The API should be considered very alpha and open to incompatible changes.

Some similar packages include xenomorph and the "#lang" based binfmt.

1 The binary match pattern🔗ℹ

syntax
(binary byte-pattern ...+ maybe-rest)

byte-pattern = (bytes pat length)
| (zero-padded pat length)
| (until-byte pat byte)
| (until-byte* pat byte)
| (length-prefixed pat)
| (length-prefixed pat prefix-length endianness)
| (number-type pat)
| (number-type pat endianness)
| control-pattern

maybe-rest =
| (rest* pat)

control-pattern = (get-offset pat)
| (set-offset! offset)

number-type = s8
| u8
| s16
| u16
| s32
| u32
| u64
| s64
| f32
| f64

prefix-length = u8
| u16
| u32
| u64

endianness = big-endian
| little-endian
| native-endian
| host-order
| network-order

   byte : byte?
   length : (and/c fixnum? positive?)
   offset : (and/c fixnum? (>=/c 0))

A match extender that, when matched against a bytestring, tries to destructure it according to the given spec and match extracted values against given match patterns.

An example:

(match #"\17\240bc"
((binary (s16 num big-endian) (bytes rest 2))
(list num rest))) ; (4000 #"bc")

bytes extracts a fixed-width field. zero-padded extracts a fixed-width field and strips trailing 0 bytes. until-byte extracts bytes until the given delimiter byte is encountered. until-byte* is the same but a failure to find the delimiter is not a match failure. length-prefixed reads a length header and then that many bytes.

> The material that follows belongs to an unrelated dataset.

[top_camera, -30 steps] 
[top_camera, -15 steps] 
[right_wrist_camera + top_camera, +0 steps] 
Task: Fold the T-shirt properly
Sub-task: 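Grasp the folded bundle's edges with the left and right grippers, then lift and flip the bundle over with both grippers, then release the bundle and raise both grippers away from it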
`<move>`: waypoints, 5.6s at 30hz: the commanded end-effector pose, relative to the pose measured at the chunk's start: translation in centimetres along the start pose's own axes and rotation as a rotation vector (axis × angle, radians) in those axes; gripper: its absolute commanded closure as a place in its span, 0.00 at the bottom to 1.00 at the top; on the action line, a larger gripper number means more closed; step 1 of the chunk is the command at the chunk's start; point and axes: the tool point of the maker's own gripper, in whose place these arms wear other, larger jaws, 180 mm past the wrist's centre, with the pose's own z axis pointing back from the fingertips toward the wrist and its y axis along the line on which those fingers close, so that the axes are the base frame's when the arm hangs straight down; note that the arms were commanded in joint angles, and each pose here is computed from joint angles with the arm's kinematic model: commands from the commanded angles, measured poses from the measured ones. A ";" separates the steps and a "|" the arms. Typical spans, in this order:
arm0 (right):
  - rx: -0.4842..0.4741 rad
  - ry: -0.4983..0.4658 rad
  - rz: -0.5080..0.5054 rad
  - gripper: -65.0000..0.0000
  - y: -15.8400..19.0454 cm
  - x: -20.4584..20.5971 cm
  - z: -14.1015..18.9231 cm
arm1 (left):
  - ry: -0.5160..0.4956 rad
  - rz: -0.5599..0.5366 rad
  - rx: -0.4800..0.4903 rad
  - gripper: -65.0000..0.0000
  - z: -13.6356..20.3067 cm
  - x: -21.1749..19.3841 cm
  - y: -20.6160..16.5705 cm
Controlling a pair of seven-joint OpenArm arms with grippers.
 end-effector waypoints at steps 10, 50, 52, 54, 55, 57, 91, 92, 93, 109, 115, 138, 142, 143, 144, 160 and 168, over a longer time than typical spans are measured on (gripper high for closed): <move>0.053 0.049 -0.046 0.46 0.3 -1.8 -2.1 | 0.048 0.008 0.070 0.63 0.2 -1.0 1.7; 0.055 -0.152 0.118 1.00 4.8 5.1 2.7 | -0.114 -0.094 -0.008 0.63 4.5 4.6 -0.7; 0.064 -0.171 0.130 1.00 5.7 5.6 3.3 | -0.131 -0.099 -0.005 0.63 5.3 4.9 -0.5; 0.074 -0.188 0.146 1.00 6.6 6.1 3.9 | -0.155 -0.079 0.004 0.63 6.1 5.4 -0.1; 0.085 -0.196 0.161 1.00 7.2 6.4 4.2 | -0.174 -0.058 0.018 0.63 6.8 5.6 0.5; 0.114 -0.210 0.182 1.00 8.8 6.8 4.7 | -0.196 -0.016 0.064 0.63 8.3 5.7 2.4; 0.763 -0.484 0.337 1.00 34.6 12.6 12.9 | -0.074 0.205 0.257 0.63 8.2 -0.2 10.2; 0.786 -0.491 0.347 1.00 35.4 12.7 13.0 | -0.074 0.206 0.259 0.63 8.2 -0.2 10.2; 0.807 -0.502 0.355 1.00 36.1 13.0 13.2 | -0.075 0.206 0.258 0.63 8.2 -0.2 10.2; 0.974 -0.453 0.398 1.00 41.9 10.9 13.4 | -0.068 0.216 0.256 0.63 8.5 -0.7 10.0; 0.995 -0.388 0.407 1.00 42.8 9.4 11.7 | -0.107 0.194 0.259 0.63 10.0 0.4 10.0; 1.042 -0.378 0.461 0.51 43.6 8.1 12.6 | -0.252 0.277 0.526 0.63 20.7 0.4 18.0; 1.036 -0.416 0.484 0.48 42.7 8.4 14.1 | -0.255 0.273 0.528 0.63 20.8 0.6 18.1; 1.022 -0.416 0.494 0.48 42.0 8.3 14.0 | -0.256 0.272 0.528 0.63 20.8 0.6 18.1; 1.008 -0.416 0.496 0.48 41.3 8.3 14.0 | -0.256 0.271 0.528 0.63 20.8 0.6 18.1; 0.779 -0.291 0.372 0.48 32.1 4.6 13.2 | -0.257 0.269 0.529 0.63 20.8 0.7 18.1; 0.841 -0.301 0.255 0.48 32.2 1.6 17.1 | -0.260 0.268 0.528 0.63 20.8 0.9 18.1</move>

It defaults to the 9P protocol specification of a 2 byte little-endian length if not explicitly specified.

The number patterns should hopefully be self explanatory.

rest* takes any remaining bytes at the end of the bytestring after everything else is matched; if there are no extra bytes, it applies an empty bytestring to its pattern.

Normally, matching starts with the first byte in the bytestring. (set-offset! where) changes the location (To facilitate matching bytestrings with multiple records), and get-offset will save the current index at that point in the matching.

A more complex example, that matches an IPv4 header:

(parameterize ([binary-match-default-endianness 'network-order])
  (match header
    ((binary
      (u8 (app byte->nybbles version header-length)) (u8 service-type) (u16 total-length)
      (u16 identification) (u16 flags+fragment)
      (u8 ttl) (u8 protocol) (u16 checksum)
      (bytes (app make-ip-address source-address) 4)
      (u32 (app (lambda (n) (make-ip-address n 4)) dest-address))
      (rest* options))
     (list version header-length service-type total-length ttl protocol
           (ip-address->string source-address) (ip-address->string dest-address)
           options))))

2 Additional functions🔗ℹ

procedure
(byte->nybbles b) →
byte? byte?
b : byte?

Splits a single byte into two 4-bit nybbles. The upper 4 bits is the first value, the lower 4 is the second.

parameter
(binary-match-default-endianness)
→ (or/c 'big-endian 'little-endian 'native-endian)
(binary-match-default-endianness endianness) → void?
endianness : (or/c 'big-endian 'little-endian 'native-endian 'network-order 'host-order)
= 'native-endian

A parameter that controls the endianness used by numeric patterns when one isn’t explicitly given.